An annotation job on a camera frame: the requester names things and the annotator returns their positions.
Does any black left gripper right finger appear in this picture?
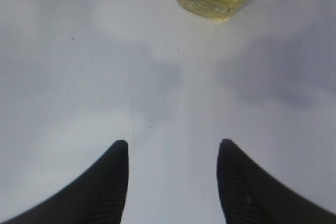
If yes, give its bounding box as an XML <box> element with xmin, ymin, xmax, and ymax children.
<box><xmin>216</xmin><ymin>139</ymin><xmax>335</xmax><ymax>223</ymax></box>

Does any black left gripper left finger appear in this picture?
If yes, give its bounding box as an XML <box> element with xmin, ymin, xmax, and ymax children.
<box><xmin>6</xmin><ymin>140</ymin><xmax>129</xmax><ymax>224</ymax></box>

━━━

ABOUT THIS TASK:
In the preceding material, find each line holding the word "appear" and copy it out.

SOLUTION TO THIS TASK:
Does any black left gripper right finger appear in this picture?
Does any black left gripper left finger appear in this picture?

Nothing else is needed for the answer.